The large NFT bust |


Flashback about 15 minutes ago, and non-fungible tokens (NFTs) were the latest craze to sweep the payments industry. Jack Dorsey sold his very first tweet for $ 2.5 million. Tampa Bay Buccaneers (formerly New England Patriots) tight end Rob Gronkowski has announced plans to sell more than 300 NFTs highlighting moments during this year’s Super Bowl and the other three Super Bowls of his career.

Gronkowski said he was interested in the NFT market at the time. “I see what’s going on, and it’s exploding,” the athlete said in an interview. “I wanted my fans who live in the digital world to be able to have a part of this action.”

And Gronkowski was far from the hottest action in town from NFT. Even Jack Dorsey’s multi-million dollar salary for the phrase “I just set up my Twitter” – made “authentic” by the transformative powers of blockchain – was only slightly spicy by the standards of the booming market. from a few weeks ago. In early March, a digital-only work of art sold for almost $ 70 million. This was the very first sale by a major auctioneer for a work of art that does not exist in any physical form.

“Without NFT, there was legitimately no way to collect digital art,” said Beeple, the artist behind the $ 70 million sale. Born Mike Winkelmann, Beeple designed concert visuals for artists like Katy Perry and Justin Bieber before embarking on the wild but seemingly lucrative world of NFT trading. “I really think this is going to be considered the next chapter in art history.”

It turned out to be a short chapter. Because the future of digital commodity certification is currently collapsing, with the value of NFTs having fallen by around 90% over the past month. On May 3, NFTs hit their peak, registering $ 102 million in transactions in a single day. The seven-day periods surrounding the peak generated $ 170 million in transactions.

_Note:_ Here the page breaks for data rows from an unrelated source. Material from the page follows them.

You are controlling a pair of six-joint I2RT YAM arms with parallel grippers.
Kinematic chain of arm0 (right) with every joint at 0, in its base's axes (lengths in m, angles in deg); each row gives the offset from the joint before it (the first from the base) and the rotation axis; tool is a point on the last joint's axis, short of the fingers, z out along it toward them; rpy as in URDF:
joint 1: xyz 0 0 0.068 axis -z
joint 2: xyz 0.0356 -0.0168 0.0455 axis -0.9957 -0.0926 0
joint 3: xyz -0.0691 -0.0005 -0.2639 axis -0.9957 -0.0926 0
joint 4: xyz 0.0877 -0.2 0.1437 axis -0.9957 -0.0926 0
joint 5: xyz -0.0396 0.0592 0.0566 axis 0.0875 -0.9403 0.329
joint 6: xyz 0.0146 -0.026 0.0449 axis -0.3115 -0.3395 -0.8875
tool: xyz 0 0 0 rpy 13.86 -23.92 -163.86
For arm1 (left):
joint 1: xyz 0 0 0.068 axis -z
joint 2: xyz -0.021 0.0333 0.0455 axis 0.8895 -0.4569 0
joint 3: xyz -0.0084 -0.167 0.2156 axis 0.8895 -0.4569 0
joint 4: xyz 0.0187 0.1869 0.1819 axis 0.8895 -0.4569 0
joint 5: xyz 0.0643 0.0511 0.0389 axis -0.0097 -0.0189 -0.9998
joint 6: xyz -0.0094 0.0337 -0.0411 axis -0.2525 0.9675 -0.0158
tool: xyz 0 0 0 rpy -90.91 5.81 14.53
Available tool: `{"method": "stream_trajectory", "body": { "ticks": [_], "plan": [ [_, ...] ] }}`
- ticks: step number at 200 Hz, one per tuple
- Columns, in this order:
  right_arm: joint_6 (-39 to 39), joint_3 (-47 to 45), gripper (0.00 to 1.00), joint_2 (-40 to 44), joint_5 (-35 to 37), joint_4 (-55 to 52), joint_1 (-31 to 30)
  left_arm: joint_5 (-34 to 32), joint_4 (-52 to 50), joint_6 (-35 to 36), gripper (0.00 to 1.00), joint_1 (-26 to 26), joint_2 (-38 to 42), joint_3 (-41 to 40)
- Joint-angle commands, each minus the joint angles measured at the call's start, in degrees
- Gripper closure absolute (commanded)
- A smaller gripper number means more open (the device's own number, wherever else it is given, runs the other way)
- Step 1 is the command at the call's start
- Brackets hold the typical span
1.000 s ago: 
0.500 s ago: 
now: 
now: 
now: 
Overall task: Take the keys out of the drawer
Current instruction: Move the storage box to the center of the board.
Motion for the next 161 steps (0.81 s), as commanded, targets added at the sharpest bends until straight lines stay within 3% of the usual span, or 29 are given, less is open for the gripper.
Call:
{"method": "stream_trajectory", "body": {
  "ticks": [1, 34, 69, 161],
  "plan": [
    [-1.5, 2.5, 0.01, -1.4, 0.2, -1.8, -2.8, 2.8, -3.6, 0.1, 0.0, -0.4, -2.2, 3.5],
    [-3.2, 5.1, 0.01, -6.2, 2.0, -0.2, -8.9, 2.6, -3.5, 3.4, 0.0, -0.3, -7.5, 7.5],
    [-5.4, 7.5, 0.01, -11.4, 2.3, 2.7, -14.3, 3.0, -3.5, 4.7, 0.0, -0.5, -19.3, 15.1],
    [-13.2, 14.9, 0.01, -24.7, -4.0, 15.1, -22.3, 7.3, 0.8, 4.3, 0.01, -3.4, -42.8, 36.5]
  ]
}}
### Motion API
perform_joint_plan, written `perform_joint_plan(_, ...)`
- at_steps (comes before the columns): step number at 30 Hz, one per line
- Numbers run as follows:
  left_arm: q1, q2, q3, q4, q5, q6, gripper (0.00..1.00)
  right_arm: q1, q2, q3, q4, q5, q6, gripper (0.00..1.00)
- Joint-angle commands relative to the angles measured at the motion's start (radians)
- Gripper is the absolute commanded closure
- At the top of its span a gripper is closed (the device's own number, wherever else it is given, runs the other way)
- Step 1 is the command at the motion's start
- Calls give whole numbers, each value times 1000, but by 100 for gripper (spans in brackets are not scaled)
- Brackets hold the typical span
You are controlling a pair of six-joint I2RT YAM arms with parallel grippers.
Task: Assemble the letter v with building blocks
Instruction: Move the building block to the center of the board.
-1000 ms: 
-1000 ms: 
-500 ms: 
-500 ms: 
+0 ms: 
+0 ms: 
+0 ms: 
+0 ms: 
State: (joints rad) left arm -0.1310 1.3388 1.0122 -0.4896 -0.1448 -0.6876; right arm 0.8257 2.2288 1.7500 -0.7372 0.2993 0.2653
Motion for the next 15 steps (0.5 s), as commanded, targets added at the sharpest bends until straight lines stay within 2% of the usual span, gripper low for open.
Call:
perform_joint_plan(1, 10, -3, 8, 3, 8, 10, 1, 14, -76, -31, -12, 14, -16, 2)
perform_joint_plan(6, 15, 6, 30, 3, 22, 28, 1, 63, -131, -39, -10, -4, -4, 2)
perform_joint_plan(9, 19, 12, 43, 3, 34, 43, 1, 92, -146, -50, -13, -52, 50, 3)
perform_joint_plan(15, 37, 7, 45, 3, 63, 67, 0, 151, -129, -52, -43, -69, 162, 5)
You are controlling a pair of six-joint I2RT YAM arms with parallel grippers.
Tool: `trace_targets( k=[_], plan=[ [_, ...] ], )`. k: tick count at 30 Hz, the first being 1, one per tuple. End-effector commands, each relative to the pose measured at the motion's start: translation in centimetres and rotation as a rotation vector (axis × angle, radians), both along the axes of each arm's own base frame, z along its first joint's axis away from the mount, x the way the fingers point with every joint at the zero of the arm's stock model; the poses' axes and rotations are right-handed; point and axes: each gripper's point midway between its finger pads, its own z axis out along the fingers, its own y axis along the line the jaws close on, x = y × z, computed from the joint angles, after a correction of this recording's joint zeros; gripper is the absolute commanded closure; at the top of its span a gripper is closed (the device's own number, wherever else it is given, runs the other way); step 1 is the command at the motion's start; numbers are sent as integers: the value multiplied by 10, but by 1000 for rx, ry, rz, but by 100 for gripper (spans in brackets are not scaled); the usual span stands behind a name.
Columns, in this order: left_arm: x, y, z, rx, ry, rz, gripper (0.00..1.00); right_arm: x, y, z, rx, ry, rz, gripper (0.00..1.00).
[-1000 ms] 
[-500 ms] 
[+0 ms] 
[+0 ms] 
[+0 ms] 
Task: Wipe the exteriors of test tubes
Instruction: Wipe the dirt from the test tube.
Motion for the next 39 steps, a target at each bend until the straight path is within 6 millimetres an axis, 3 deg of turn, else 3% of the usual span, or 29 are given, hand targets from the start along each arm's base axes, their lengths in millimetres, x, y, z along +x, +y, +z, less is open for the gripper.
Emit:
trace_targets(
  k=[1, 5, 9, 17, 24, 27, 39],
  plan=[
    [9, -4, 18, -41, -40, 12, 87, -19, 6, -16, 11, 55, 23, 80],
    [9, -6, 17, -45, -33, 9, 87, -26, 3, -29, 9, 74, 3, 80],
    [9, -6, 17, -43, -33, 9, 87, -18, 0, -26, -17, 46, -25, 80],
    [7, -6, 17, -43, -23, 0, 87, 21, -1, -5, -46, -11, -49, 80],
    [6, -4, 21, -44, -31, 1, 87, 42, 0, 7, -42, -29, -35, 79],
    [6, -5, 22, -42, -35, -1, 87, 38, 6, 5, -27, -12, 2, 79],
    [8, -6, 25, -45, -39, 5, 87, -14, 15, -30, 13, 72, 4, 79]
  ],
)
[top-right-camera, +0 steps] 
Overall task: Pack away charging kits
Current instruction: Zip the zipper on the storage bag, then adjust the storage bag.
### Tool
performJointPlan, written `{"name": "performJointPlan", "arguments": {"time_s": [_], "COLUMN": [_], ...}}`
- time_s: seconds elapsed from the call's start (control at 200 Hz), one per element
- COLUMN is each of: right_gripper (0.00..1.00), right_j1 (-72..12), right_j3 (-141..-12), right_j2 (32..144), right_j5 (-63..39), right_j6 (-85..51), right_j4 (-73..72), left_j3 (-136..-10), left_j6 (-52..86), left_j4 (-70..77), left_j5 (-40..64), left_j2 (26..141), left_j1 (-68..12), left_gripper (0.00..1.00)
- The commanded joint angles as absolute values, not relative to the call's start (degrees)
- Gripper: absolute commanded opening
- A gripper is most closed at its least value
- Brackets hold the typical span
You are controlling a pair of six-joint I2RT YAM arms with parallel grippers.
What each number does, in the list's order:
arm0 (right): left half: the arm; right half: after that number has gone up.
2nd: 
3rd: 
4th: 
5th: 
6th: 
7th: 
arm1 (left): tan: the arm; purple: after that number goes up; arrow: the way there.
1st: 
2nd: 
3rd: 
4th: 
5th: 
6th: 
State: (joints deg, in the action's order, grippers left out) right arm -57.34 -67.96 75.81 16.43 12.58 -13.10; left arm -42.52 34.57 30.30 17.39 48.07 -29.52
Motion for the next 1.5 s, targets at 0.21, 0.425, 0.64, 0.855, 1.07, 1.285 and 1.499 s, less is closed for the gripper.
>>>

And then reality set in, as consumers around the world remembered that a blockchain-certified digital version of something that they can easily download as a free copy might not be many’s best investment. millions of dollars.

But the market crash didn’t just affect the massive, flashy art sales that grabbed the headlines about a month ago. According to Gizmodo, the market has been mostly pushed forward and dominated by crypto collectibles – that is, little pixel art faces called CryptoPunks, or portraits called Hashmasks, or something called Twerky Pepes. (based on the popular frog character who has become synonymous with both of the images like 4chan and the far right online).

And overwhelmingly for a crypto-backed business, NFTs have lost the fleeting quality that made them a hot buy: it’s no longer cool. The number of NFT wallets has declined by more than 70% over the past two weeks as consumers are less attracted to digital collectibles as potential investments.

The bubble has undeniably burst. Now the question is whether he will find a way to reform and bounce back. It’s not an unknown phenomenon: Beanie Babies were known as an ‘investment’ in the 90s, only to become a running joke about bad investments, only to regain value as nostalgia turned them into real items. collectible, with “rare” babies selling in the thousands on eBay.

But Beanie Babies are a physical commodity, so investing in a pristine baby means the buyer has a real stuffed animal they can display on a shelf or use to chase the monster under the bed at their leisure. But an NFT will always be in digital form, indistinguishable from any other digital copy except for the blockchain-based receipt which claims one was actually prepared to pay money for it.

Additionally, blockchain-based fads don’t have much history to make a comeback. Do you remember the ICOs? No one has talked about it since around 2017, when the new independent coin offering was rolling out, loaded with celebrity mentions. The market eventually became so overheated that the SEC had to issue an official warning to investors about celebrity-backed coin offerings.

And the ICO fever has already burned even stronger than the NFT trend recently. As of November 2017, the market had 270 coin-backed projects and raised over $ 3 billion through ICOs, with actors like Paris Hilton, rapper The Game, and boxer Floyd Mayweather acting as boosters.

And while there is no certainty that NFTs will disappear as quickly and completely as ICOs before them, it seems pretty certain, given how quickly the bottom has fallen from the market. There are a huge number of people holding digital copies of a million dollars today, wondering why they thought it was a good seven or eight figure expense.

And while NFTs weren’t the first, and surely won’t be the last, bubble built from the blockchain, they were certainly a fun twist on a bad idea that managed to break through really, really big. And we can’t help but be excited to see the next brilliant investment opportunity that blockchain bounces our way.



About the study: U.S. consumers see cryptocurrency as more than just a store of value: 46 million plans say they plan to use it to make payments for everything from financial services to groceries. In the Cryptocurrency Payments Report, PYMNTS surveys 8,008 cryptocurrency users and non-users in the United States to examine how they plan to use crypto to make purchases, what crypto they plan to buy. ‘use – and how merchant acceptance can influence merchant choice and consumer spending.